I've found WP Login Security 2 to be an extremely useful plugin and it's installed on each of the WordPress sites I either run or manage. But like other people, I've been bitten by the Cannot send session cache limiter warning message.
You're absolutely right to point out that people should really disable
display_errors in their
php.ini file for security reasons but on one site I manage this isn't an option. This particular hosting provider locks down their PHP environment and even placing a site specific
php.ini in the web root is ignored. It's a pain to see this warning message whenever I'm working in the site's admin screens so I've looked into this in a bit more detail and have come up with a workaround.
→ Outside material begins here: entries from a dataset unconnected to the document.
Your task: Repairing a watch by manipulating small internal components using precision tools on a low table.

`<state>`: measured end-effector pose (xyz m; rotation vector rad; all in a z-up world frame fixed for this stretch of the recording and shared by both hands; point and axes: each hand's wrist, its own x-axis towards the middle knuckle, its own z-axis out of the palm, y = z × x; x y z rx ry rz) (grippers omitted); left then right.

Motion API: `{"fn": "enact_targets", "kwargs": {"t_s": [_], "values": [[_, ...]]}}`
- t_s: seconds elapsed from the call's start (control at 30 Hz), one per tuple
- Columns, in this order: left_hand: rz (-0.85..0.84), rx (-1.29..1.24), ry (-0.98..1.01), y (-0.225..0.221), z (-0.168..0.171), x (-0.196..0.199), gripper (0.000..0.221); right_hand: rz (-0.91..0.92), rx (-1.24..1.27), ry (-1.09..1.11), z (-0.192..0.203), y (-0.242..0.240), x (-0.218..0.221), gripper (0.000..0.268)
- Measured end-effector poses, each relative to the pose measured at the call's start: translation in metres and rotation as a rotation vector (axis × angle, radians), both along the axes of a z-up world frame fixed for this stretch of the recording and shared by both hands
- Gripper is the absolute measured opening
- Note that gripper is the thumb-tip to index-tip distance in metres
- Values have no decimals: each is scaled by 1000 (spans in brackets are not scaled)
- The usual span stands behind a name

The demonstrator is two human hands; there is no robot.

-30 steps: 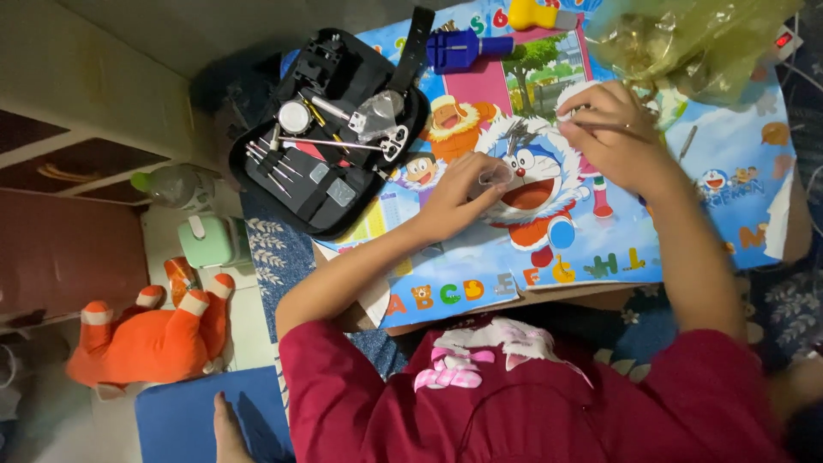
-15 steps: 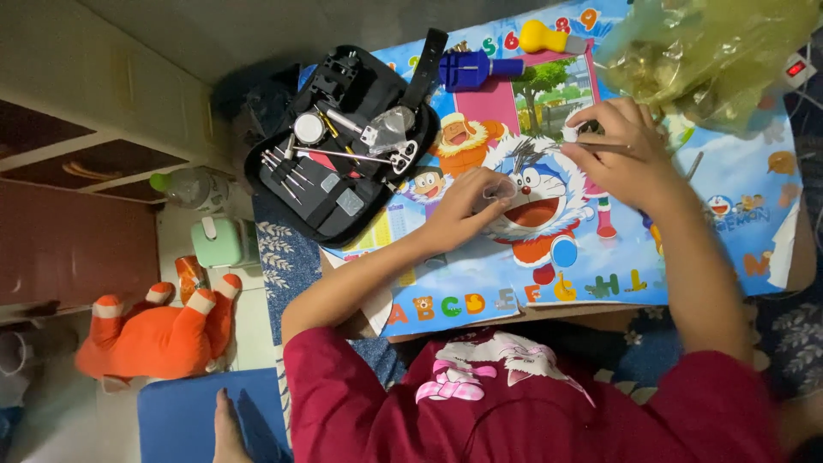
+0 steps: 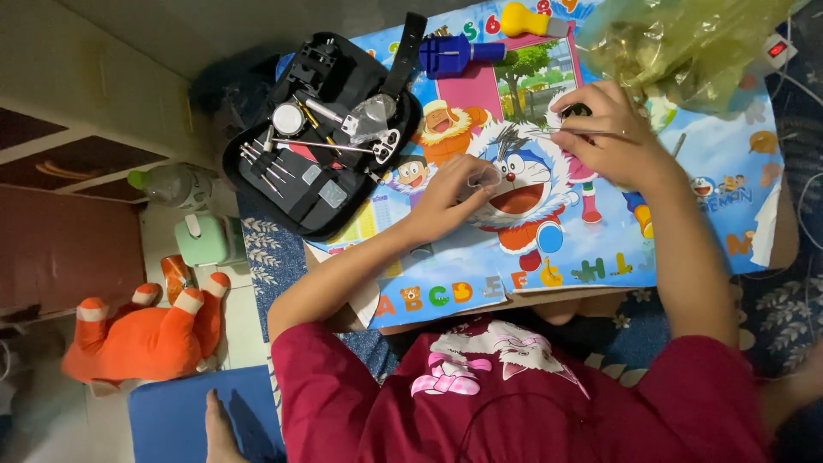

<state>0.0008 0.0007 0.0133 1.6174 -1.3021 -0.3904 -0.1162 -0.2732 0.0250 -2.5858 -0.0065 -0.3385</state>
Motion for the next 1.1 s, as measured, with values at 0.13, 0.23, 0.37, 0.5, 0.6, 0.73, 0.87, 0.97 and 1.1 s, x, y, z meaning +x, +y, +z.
{"fn": "enact_targets", "kwargs": {"t_s": [0.13, 0.23, 0.37, 0.5, 0.6, 0.73, 0.87, 0.97, 1.1], "values": [[-4, -15, -20, 0, -1, -1, 25, -32, -57, 22, -4, 0, 0, 27], [-12, -3, -33, 0, -3, 0, 27, -91, -19, 74, -1, 2, -1, 26], [-17, -2, -19, 0, -2, 0, 25, -66, -29, 70, 4, 4, -2, 27], [-16, -5, -25, 0, -3, -1, 26, -106, 54, 96, 14, 12, -5, 17], [-26, -7, -29, 0, -3, 0, 24, -113, 111, 54, 18, 16, -2, 29], [-29, -26, -8, -1, -1, -1, 22, -139, 134, -13, 27, 28, -1, 38], [-33, -2, -22, 0, 3, -2, 22, 0, 439, -170, 26, 38, -1, 51], [-27, 13, -19, -1, -1, -1, 24, 88, 711, -166, 20, 45, -2, 56], [13, -62, 12, -5, -29, 5, 32, 141, 755, -150, 48, 75, -9, 54]]}}
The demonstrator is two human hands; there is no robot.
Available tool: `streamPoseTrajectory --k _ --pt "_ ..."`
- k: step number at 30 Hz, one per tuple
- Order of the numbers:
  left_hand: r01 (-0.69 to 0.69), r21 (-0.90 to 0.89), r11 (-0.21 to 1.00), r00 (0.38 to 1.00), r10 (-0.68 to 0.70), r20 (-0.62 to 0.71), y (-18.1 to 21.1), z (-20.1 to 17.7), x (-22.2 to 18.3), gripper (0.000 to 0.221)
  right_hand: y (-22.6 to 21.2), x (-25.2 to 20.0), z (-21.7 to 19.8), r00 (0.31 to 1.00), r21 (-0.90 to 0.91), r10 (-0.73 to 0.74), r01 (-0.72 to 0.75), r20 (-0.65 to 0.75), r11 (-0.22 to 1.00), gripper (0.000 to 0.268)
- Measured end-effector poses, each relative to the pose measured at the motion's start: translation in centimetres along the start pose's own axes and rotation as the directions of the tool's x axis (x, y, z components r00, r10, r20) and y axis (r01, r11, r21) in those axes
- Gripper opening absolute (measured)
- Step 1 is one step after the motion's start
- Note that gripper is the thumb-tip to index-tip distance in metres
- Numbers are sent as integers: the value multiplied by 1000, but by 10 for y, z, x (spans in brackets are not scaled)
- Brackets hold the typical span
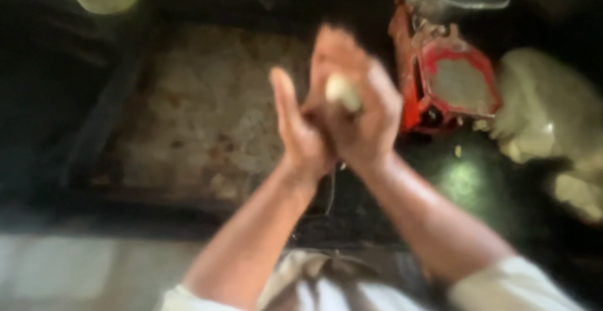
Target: The person shapes small portions of dough into spheres and arranges them on baking trays.
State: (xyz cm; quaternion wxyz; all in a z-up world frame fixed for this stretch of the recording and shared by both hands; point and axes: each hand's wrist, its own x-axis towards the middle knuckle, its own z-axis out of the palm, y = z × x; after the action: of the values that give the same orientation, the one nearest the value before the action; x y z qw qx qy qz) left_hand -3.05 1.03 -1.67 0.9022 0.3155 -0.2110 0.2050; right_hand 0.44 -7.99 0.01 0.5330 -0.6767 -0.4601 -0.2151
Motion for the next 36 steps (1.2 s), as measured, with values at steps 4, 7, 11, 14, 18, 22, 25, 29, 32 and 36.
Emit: streamPoseTrajectory --k 4,7,11,14,18,22,25,29,32,36 --pt "-93 -261 961 989 58 -139 24 -17 12 102 -24 -1 9 973 -17 -218 220 77 975 53" --pt "-168 -166 972 941 108 -320 41 -23 12 99 -13 -7 -5 947 -38 -213 228 241 973 53" --pt "-125 241 962 897 213 -387 34 -87 2 93 6 -4 -24 949 337 64 -172 308 926 51" --pt "282 671 686 839 163 -519 39 -103 -14 85 75 -36 7 977 -59 38 -26 211 998 47" --pt "338 905 258 892 220 -395 -3 -180 -47 69 114 -84 14 916 -376 -6 170 401 911 49" --pt "416 895 -161 908 18 -418 -12 -188 -63 56 111 -116 -41 871 -467 295 -87 393 880 43" --pt "296 925 -239 946 -61 -319 -29 -195 -65 57 140 -162 -96 823 -480 466 -281 325 831 34" --pt "233 910 -342 905 -267 -332 -28 -153 -46 67 154 -210 -154 744 -541 619 -422 251 727 25" --pt "69 912 -404 951 -250 -183 -48 -162 -41 78 149 -220 -170 532 -598 842 -646 95 475 27" --pt "58 892 -449 958 -225 -176 -59 -168 -36 77 165 -248 -177 804 -444 581 -476 131 759 21"
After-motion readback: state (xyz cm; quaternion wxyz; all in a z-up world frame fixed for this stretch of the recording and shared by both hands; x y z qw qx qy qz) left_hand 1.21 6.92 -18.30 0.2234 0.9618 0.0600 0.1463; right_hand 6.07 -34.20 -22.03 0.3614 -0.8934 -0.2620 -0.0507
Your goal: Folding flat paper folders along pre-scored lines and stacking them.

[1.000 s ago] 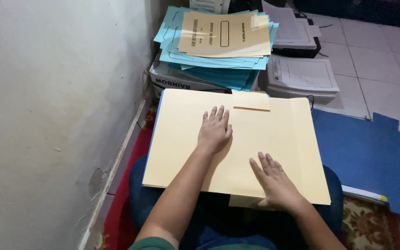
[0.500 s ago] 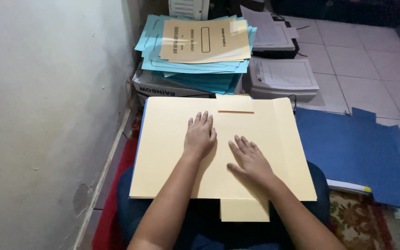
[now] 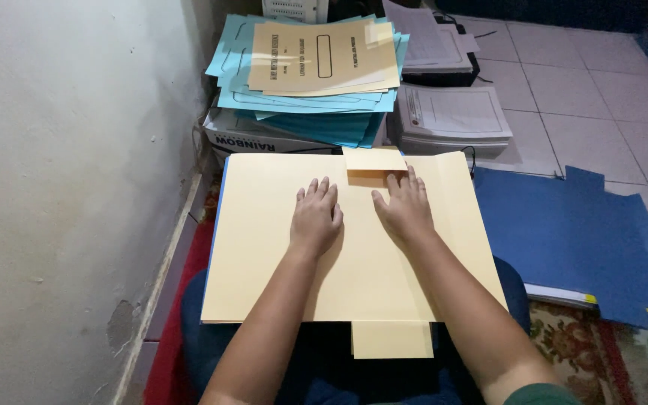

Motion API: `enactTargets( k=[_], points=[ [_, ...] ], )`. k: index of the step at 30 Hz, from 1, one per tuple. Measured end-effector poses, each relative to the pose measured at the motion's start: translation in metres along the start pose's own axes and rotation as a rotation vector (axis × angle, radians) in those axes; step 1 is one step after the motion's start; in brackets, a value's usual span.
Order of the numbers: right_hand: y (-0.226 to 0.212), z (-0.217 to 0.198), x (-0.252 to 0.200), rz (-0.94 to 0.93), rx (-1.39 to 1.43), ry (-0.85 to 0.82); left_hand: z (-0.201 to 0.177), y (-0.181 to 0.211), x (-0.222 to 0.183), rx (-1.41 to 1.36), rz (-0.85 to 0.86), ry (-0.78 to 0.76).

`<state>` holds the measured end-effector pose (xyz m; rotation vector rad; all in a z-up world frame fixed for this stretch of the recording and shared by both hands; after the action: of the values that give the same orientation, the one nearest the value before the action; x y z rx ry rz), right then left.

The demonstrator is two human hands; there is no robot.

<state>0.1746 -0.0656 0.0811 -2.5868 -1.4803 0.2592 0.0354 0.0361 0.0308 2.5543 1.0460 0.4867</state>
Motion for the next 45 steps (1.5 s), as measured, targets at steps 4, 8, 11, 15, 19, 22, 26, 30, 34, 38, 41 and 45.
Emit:
enactTargets(
  k=[4,8,11,15,19,22,26,30,34,38,41,45],
  points=[
    [-0.005,0.003,0.019,-0.071,0.019,-0.003,0.006,-0.004,0.004,-0.006,0.003,0.032],
    [-0.013,0.005,0.028,-0.193,0.030,-0.031,0.009,-0.005,0.003,-0.003,0.008,0.036],
    [0.001,0.018,0.052,-0.130,0.028,-0.014,0.010,-0.004,0.003,-0.007,0.021,0.053],
    [-0.001,0.032,0.081,-0.107,0.054,0.018,0.011,-0.006,0.005,-0.014,0.020,0.063],
    [0.026,0.070,0.136,-0.151,0.012,0.115,0.008,-0.003,0.005,-0.012,0.007,0.077],
    [0.010,0.076,0.143,-0.189,-0.087,0.197,0.009,-0.002,0.004,0.019,0.013,0.091],
    [-0.001,0.070,0.155,-0.191,-0.014,0.143,0.012,-0.003,0.007,0.024,-0.003,0.046],
    [-0.027,0.080,0.146,-0.317,-0.044,0.214,0.017,-0.004,0.007,0.013,-0.030,0.028],
    [-0.017,0.059,0.126,-0.357,-0.024,0.240,0.016,-0.006,0.007,0.019,-0.046,0.010],
    [0.003,0.039,0.093,-0.233,0.065,0.055,0.009,-0.005,0.007,0.009,-0.071,-0.038],
    [0.019,0.019,0.055,-0.152,0.070,0.005,0.007,-0.005,0.004,-0.010,-0.067,-0.032],
    [0.091,0.023,0.024,0.105,-0.054,0.031,0.005,-0.005,0.002,-0.010,-0.087,-0.002]
  ],
)
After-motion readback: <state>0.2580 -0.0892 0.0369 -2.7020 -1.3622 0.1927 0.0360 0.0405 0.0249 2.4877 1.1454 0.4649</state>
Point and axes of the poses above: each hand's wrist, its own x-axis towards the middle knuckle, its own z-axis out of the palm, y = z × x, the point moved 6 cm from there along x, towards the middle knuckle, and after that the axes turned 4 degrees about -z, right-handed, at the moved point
Even if a hosting provider locks down
php.ini, you're still able to override the
display_errors settings in the code via the
ini_set PHP function. So I've added some code to the
wpls2_new_ip_check function in
wp-login-security-2.php that checks to see whether
display_errors is enabled and if it is, disables it but only for the duration of the execution of
wpls2_new_ip_check and restores the setting back once this function returns.
It's not the most elegant of work-arounds but in a restricted hosting environment, options are limited. The code is up on GitHub in a Gist if you're interested. I've tested it out on a local machine and on a live production site and it seems to work without impacting the functionality of the plugin or the site. Feel free to take this and adapt it or incorporate it into a future release of the plugin if you think it will help.
Once again, thanks for writing a useful and valuable plugin.